Der 1. Strafsenat hatte sich nach der Grundsatzentscheidung vom 23. Mai 2002 (1 StR 372/01) erneut mit der Strafbarkeit der Annahme von Zuwendungen seitens der medizintechnischen Industrie an den Chefarzt einer Universitätsklinik zu befassen und hat seine Rechtsprechung fortgeführt. Damals hatte der Senat entschieden, daß im Falle der sogenannten Drittmitteleinwerbung eine Vorteilsannahme dann nicht vorliege, wenn die einschlägigen Vorschriften des Drittmittelrechts beachtet werden und dadurch die gebotene Transparenz von damit in Zusammenhang stehenden Beschaffungsentscheidungen gewahrt ist.
Diese Voraussetzungen waren hier nicht erfüllt. Im vorliegenden Fall hatte der Leiter der Abteilung Herzchirurgie der Universität Ulm ohne Einhaltung der Vorschriften des Drittmittelrechts von Firmen, die seine Abteilung mit medizintechnischen Produkten belieferten, Zuschüsse für die Durchführung von Weihnachtsfeiern seiner Abteilung und für die Teilnahme an medizinischen Kongressen erhalten. Außerdem war ihm in einem weiteren Fall als Zugabe ein Gerät zur Verfügung gestellt worden, das er für die von ihm angestrebte Durchführung von Herztransplantationen benötigte, welches anzuschaffen jedoch die Universität nicht bereit war.
Das Landgericht Ulm sah in allen Fällen den Tatbestand der Bestechlichkeit gemäß § 332 StGB a.F. als erfüllt an und verurteilte ihn deswegen zu einer Gesamtgeldstrafe von 250 Tagessätzen zu je DM 330,–.
Die Revision des Angeklagten nahm der Senat zum Anlaß, die Vorschriften des § 331 StGB (Vorteilsannahme) und § 332 StGB (Bestechlichkeit) näher gegeneinander abzugrenzen. Gemäß § 332 Abs.3 Nr. 2 StGB a.F. liegt Bestechlichkeit bereits dann vor, wenn der Täter, soweit die Diensthandlung in seinem Ermessen steht, „sich dem anderen gegenüber bereit gezeigt hat“, sich bei Ausübung dieses Ermessens durch den Vorteil beeinflussen zu lassen.
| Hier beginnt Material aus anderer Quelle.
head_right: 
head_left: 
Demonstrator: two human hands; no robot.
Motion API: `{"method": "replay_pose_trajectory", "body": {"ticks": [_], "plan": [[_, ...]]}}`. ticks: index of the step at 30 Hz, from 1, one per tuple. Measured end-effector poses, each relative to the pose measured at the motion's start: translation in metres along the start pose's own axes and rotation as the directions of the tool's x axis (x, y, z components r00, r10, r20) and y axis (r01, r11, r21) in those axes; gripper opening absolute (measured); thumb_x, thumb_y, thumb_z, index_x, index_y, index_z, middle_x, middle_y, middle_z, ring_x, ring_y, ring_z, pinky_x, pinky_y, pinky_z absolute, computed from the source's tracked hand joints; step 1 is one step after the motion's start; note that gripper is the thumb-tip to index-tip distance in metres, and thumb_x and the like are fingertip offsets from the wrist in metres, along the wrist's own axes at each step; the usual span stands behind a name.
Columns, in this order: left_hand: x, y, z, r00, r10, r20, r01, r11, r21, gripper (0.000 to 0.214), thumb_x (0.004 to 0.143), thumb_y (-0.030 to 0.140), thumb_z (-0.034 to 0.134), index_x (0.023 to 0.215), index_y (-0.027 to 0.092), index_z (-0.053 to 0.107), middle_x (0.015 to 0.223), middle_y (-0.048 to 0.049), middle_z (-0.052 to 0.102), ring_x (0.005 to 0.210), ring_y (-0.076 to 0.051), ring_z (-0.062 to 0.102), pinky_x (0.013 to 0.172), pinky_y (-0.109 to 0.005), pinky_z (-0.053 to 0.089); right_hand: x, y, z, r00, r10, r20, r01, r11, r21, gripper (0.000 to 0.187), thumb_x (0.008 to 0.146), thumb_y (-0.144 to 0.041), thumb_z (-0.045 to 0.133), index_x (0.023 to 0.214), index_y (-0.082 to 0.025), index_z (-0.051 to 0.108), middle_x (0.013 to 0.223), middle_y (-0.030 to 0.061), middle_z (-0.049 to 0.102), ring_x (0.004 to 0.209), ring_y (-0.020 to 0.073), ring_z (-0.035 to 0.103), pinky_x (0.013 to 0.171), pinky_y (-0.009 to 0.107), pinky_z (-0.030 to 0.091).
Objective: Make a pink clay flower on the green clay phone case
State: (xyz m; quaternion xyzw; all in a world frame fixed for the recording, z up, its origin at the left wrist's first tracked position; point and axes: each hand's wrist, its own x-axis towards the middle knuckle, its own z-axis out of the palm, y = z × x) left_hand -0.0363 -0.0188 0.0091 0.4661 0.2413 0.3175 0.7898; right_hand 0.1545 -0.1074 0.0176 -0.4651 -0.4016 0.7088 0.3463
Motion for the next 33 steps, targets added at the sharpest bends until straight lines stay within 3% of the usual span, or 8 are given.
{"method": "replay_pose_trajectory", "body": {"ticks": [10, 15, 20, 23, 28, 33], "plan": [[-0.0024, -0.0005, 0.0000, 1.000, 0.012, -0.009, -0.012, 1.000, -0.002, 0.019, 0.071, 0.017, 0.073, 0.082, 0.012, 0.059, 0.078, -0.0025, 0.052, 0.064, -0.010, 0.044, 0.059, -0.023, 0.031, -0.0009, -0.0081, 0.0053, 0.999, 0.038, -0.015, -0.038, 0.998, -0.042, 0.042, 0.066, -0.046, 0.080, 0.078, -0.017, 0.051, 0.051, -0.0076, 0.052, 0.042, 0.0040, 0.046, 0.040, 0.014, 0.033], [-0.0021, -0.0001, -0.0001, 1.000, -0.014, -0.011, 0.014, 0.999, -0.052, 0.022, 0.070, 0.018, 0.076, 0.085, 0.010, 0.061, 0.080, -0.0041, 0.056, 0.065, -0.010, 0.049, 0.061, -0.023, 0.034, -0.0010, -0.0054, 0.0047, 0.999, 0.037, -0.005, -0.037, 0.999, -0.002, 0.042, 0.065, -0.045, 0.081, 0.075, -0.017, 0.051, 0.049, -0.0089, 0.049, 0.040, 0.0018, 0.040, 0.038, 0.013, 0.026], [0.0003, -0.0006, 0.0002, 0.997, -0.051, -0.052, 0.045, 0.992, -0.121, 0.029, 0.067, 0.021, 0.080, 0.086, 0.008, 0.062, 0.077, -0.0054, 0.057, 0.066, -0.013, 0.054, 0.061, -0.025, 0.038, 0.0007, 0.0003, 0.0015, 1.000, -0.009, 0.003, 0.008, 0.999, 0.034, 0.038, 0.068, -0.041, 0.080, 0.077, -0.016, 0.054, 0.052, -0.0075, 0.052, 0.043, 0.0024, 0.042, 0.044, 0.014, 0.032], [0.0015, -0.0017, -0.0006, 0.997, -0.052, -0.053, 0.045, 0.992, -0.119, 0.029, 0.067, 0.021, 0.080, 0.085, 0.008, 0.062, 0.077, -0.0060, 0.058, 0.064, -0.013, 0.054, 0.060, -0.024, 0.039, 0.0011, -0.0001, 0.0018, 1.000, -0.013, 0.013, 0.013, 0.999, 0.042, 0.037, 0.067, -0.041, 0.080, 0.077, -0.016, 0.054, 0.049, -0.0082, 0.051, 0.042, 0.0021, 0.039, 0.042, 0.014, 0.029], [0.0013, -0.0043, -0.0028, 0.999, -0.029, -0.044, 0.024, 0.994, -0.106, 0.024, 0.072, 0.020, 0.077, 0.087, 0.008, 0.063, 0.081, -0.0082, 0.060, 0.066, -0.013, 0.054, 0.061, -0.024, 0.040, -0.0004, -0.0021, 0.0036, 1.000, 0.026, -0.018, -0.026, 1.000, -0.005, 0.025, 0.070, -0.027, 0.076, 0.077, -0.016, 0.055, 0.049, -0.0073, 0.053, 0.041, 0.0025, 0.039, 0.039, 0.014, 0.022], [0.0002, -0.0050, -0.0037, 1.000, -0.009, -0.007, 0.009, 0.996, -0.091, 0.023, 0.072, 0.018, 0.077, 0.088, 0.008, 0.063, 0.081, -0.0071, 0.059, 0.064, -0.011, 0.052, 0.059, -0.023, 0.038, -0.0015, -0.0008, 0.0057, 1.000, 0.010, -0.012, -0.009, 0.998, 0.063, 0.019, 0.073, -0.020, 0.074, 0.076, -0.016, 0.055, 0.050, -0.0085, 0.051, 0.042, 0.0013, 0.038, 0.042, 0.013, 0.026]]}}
Nach den vom Senat im heutigen Urteil aufgestellten Grundsätzen müssen für eine Verurteilung wegen Bestechlichkeit im Sinne des § 332 Abs.3 Nr. 2 a.F. StGB, wie sie durch das Landgericht erfolgt war, über die bloße Annahme von Vorteilen hinausgehend konkrete äußere Umstände hinzutreten, aus denen der Vorteilsgewährende zu schließen vermag, daß der Annehmende seine Ermessensentscheidung an dem Vorteil ausrichten werde. Nur dann habe sich der Annehmende im Sinne der Tatbestandsalternative „bereit gezeigt“, sich bei der Ausübung seines Ermessens durch den Vorteil beeinflussen zu lassen.
Solche Umstände waren vom Landgericht im Zusammenhang mit dem „Sponsoring“ der Weihnachtsfeiern und Kongreßreisen nicht festgestellt, weshalb der Senat insoweit lediglich den Tatbestand der Vorteilsannahme als erfüllt angesehen und den Schuldspruch entsprechend abgeändert hat, da auch im Falle einer Zurückverweisung weitere Feststellungen nicht zu erwarten waren.
Im Fall der Annahme des medizinischen Gerätes durch den Angeklagten für seine Abteilung hat der Senat die Verurteilung wegen Bestechlichkeit bestätigt. Da die Beschaffungsentscheidung über medizintechnische Produkte an die Überlassung des Gerätes gekoppelt gewesen sei und der Angeklagte bei der Beschaffungsentscheidung diesen Umstand erkennbar mit in die Waagschale geworfen habe, handelte er pflichtwidrig.
Das heutige Urteil des Senats hat zur Folge, daß der Angeklagte nunmehr rechtskräftig der Vorteilsannahme in 10 Fällen und der Bestechlichkeit in einem Falle schuldig ist. Das Landgericht Ulm, an das die Sache zurückverwiesen wurde, muß sich allerdings nochmals mit der Höhe der Strafe befassen, da der Unrechtsgehalt der Vorteilsannahme geringer einzustufen ist als derjenige der Bestechlichkeit, und wird im übrigen den Unrechtsgehalt nach den vom Senat in der Entscheidung vom 23. Mai 2002 (1 StR 372/01) aufgestellten Grundsätzen zur Drittmitteleinwerbung insgesamt neu zu bewerten haben.
Insofern hat der Angeklagte mit seiner Revision einen Teilerfolg erzielt.